Task objective: Each entry below is to be copied verbatim, with no line missing.

Input:
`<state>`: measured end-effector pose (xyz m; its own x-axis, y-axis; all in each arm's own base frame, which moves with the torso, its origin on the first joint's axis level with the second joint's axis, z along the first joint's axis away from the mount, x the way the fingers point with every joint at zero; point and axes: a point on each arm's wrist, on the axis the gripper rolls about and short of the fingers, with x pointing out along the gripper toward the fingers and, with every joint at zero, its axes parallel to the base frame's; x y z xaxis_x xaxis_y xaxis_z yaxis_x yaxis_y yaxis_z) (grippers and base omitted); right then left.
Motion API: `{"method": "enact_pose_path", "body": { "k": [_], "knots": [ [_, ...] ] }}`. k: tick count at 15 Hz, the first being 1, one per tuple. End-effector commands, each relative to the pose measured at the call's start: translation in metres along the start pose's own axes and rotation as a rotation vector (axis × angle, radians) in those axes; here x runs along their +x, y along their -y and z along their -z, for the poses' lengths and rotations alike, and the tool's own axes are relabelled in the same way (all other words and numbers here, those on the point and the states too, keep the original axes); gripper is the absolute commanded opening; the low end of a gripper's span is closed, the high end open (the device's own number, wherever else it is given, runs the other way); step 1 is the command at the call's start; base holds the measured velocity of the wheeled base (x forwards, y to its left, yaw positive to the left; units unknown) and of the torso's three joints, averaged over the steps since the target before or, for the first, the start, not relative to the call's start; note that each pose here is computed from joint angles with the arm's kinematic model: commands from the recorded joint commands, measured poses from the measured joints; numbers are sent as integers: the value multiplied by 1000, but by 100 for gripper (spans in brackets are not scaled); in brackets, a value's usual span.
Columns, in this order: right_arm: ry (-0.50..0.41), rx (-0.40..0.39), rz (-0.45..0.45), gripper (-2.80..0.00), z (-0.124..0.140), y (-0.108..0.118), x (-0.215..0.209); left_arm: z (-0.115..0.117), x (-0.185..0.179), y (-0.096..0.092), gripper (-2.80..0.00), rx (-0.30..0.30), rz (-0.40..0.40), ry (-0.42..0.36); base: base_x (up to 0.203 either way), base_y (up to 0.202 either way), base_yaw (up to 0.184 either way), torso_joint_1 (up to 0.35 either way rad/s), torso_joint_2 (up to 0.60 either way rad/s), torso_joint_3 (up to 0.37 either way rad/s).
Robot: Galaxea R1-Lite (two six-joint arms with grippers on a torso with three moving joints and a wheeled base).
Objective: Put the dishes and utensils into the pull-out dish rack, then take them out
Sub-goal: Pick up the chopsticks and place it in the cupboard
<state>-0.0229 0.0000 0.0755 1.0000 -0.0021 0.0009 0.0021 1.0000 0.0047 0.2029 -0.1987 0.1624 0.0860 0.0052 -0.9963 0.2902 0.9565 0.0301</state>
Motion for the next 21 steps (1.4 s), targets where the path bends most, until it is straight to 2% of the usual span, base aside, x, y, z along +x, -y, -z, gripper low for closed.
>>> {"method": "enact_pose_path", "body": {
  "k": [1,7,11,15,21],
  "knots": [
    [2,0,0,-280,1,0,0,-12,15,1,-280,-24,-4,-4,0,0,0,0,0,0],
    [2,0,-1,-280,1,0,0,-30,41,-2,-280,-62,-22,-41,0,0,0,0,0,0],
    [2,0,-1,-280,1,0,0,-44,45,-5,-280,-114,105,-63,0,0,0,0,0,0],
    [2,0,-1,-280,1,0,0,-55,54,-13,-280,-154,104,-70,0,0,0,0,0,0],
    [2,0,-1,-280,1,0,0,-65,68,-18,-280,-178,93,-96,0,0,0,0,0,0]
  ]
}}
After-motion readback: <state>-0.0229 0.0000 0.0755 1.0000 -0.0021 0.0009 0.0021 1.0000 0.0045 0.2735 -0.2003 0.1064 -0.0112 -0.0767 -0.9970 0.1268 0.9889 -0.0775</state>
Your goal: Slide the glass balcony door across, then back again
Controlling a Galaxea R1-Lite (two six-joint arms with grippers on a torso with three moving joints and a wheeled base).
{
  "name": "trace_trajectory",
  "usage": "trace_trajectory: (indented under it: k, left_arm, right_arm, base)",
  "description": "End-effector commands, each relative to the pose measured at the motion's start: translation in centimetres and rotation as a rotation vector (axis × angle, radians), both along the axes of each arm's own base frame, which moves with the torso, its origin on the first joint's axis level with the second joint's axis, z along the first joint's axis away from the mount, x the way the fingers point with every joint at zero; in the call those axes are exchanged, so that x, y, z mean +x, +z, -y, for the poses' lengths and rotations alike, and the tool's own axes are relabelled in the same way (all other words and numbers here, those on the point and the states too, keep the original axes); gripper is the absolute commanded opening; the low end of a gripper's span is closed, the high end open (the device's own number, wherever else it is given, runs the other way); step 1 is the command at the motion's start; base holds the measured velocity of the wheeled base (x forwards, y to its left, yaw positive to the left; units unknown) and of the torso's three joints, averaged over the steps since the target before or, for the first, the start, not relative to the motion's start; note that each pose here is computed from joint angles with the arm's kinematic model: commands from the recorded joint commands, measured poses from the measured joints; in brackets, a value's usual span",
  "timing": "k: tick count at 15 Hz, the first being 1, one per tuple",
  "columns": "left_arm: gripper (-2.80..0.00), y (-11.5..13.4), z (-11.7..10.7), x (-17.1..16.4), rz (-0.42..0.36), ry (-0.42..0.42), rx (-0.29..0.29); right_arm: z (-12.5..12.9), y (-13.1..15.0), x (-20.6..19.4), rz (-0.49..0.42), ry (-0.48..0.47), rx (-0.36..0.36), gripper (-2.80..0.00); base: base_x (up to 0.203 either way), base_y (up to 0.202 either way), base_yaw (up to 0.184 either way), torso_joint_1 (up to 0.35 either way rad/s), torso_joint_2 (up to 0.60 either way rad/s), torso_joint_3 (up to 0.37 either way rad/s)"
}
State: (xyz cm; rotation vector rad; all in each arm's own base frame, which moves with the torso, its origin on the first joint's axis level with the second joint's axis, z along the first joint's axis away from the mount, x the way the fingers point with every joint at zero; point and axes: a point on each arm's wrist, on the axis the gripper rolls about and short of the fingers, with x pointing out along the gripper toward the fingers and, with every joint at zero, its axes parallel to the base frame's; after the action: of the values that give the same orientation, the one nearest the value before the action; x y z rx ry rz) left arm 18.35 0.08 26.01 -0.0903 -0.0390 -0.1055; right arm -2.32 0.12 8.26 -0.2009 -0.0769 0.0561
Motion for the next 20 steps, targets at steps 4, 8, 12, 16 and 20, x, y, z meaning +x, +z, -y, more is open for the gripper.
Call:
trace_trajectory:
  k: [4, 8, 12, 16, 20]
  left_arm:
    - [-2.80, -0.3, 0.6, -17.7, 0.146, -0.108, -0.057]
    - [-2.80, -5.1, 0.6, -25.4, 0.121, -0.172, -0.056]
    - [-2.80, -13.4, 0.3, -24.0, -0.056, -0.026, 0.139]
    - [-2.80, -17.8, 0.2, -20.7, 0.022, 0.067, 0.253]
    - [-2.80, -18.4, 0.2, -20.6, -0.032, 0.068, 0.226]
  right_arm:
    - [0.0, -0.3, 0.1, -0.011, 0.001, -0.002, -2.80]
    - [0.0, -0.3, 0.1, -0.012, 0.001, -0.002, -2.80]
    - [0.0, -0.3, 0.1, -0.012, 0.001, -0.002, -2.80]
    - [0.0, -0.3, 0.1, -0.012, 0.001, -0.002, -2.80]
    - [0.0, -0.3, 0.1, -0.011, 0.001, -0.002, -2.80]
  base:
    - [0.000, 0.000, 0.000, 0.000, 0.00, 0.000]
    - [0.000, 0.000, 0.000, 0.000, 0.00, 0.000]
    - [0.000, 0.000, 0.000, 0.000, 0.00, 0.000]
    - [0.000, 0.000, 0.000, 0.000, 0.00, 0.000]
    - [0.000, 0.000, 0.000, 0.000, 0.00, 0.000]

Completed exercise:
`<state>`: measured end-effector pose (xyz m; its own x-axis, y-axis; all in each arm's own base frame, which moves with the torso, its origin on the first joint's axis level with the second joint's axis, z along the first joint's axis away from the mount, x the way the fingers point with every joint at zero; point and axes: a point on each arm's wrist, on the axis the gripper rolls about and short of the fingers, with x pointing out along the gripper toward the fingers and, with every joint at zero, its axes parallel to the base frame's; x y z xaxis_x xaxis_y xaxis_z yaxis_x yaxis_y yaxis_z) (grippers and base omitted); right then left.
Motion API: `{"method": "enact_pose_path", "body": { "k": [_], "knots": [ [_, ...] ] }}`. k: tick count at 15 Hz, the first being 1, one per tuple. End-effector commands, each relative to the pose measured at the call's start: translation in metres along the start pose's own axes and rotation as a rotation vector (axis × angle, radians) in those axes; here x runs along their +x, y along their -y and z along their -z, for the poses' lengths and rotations alike, and the tool's own axes are relabelled in the same way (all other words and numbers here, those on the point and the states too, keep the original axes); gripper is the absolute commanded opening; the low end of a gripper's span is closed, the high end open (the device's own number, wherever else it is given, runs the other way); step 1 is the command at the call's start; base holds the measured velocity of the wheeled base (x forwards, y to its left, yaw positive to the left; units unknown) and of the torso's three joints, averaged over the steps since the target before or, for the first, the start, not relative to the call's start; note that each pose here is computed from joint angles with the arm's kinematic model: commands from the recorded joint commands, measured poses from the measured joints; numbers are sent as integers: the value multiplied by 1000, but by 100 for gripper (spans in brackets are not scaled); in brackets, a value's usual span.
Columns, in this order: right_arm: ry (-0.50..0.41), rx (-0.40..0.39), rz (-0.45..0.45), gripper (-2.80..0.00), z (-0.124..0.140), y (-0.108..0.118), x (-0.215..0.209); left_arm: z (-0.115..0.117), x (-0.185..0.179), y (-0.096..0.092), gripper (-2.80..0.00), rx (-0.30..0.30), rz (-0.40..0.40), ry (-0.42..0.36); base: base_x (up to 0.203 either way), base_y (up to 0.202 either way), base_yaw (up to 0.184 either way), torso_joint_1 (up to 0.35 either way rad/s), torso_joint_2 (up to 0.60 either way rad/s), torso_joint_3 (up to 0.37 either way rad/s).
Robot: Galaxea R1-Lite (two six-joint arms with grippers on a torso with three moving joints and a wheeled base).
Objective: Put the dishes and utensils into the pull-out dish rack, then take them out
Sub-goal: Pick up the chopsticks and place it in the cupboard
<state>-0.0229 0.0000 0.0755 1.0000 -0.0021 0.0009 0.0021 1.0000 0.0047 0.2029 -0.1987 0.1624 0.0860 0.0052 -0.9963 0.2902 0.9565 0.0301</state>
Motion for the next 21 steps (1.4 s), targets where the path bends most, until it is straight to 2% of the usual span, base aside, x, y, z along +x, -y, -z, gripper low for closed.
>>> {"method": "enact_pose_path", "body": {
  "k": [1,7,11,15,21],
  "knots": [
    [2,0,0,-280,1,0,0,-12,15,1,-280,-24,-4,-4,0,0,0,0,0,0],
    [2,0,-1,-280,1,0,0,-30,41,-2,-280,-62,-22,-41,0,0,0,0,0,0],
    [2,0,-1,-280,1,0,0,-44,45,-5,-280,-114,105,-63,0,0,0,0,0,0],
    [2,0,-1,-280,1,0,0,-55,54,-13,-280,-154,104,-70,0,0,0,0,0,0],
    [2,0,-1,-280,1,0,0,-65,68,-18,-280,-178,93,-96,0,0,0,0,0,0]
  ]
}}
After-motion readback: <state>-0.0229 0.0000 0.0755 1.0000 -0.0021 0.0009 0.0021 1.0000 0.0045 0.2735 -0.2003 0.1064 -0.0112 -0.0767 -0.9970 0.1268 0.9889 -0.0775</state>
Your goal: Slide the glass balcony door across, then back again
Controlling a Galaxea R1-Lite (two six-joint arms with grippers on a torso with three moving joints and a wheeled base).
{
  "name": "trace_trajectory",
  "usage": "trace_trajectory: (indented under it: k, left_arm, right_arm, base)",
  "description": "End-effector commands, each relative to the pose measured at the motion's start: translation in centimetres and rotation as a rotation vector (axis × angle, radians), both along the axes of each arm's own base frame, which moves with the torso, its origin on the first joint's axis level with the second joint's axis, z along the first joint's axis away from the mount, x the way the fingers point with every joint at zero; in the call those axes are exchanged, so that x, y, z mean +x, +z, -y, for the poses' lengths and rotations alike, and the tool's own axes are relabelled in the same way (all other words and numbers here, those on the point and the states too, keep the original axes); gripper is the absolute commanded opening; the low end of a gripper's span is closed, the high end open (the device's own number, wherever else it is given, runs the other way); step 1 is the command at the motion's start; base holds the measured velocity of the wheeled base (x forwards, y to its left, yaw positive to the left; units unknown) and of the torso's three joints, averaged over the steps since the target before or, for the first, the start, not relative to the motion's start; note that each pose here is computed from joint angles with the arm's kinematic model: commands from the recorded joint commands, measured poses from the measured joints; in brackets, a value's usual span",
  "timing": "k: tick count at 15 Hz, the first being 1, one per tuple",
  "columns": "left_arm: gripper (-2.80..0.00), y (-11.5..13.4), z (-11.7..10.7), x (-17.1..16.4), rz (-0.42..0.36), ry (-0.42..0.42), rx (-0.29..0.29); right_arm: z (-12.5..12.9), y (-13.1..15.0), x (-20.6..19.4), rz (-0.49..0.42), ry (-0.48..0.47), rx (-0.36..0.36), gripper (-2.80..0.00); base: base_x (up to 0.203 either way), base_y (up to 0.202 either way), base_yaw (up to 0.184 either way), torso_joint_1 (up to 0.35 either way rad/s), torso_joint_2 (up to 0.60 either way rad/s), torso_joint_3 (up to 0.37 either way rad/s)"
}
State: (xyz cm; rotation vector rad; all in each arm's own base frame, which moves with the torso, its origin on the first joint's axis level with the second joint's axis, z along the first joint's axis away from the mount, x the way the fingers point with every joint at zero; point and axes: a point on each arm's wrist, on the axis the gripper rolls about and short of the fingers, with x pointing out along the gripper toward the fingers and, with every joint at zero, its axes parallel to the base frame's; after the action: of the values that give the same orientation, the one nearest the value before the action; x y z rx ry rz) left arm 18.35 0.08 26.01 -0.0903 -0.0390 -0.1055; right arm -2.32 0.12 8.26 -0.2009 -0.0769 0.0561
Motion for the next 20 steps, targets at steps 4, 8, 12, 16 and 20, x, y, z meaning +x, +z, -y, more is open for the gripper.
Call:
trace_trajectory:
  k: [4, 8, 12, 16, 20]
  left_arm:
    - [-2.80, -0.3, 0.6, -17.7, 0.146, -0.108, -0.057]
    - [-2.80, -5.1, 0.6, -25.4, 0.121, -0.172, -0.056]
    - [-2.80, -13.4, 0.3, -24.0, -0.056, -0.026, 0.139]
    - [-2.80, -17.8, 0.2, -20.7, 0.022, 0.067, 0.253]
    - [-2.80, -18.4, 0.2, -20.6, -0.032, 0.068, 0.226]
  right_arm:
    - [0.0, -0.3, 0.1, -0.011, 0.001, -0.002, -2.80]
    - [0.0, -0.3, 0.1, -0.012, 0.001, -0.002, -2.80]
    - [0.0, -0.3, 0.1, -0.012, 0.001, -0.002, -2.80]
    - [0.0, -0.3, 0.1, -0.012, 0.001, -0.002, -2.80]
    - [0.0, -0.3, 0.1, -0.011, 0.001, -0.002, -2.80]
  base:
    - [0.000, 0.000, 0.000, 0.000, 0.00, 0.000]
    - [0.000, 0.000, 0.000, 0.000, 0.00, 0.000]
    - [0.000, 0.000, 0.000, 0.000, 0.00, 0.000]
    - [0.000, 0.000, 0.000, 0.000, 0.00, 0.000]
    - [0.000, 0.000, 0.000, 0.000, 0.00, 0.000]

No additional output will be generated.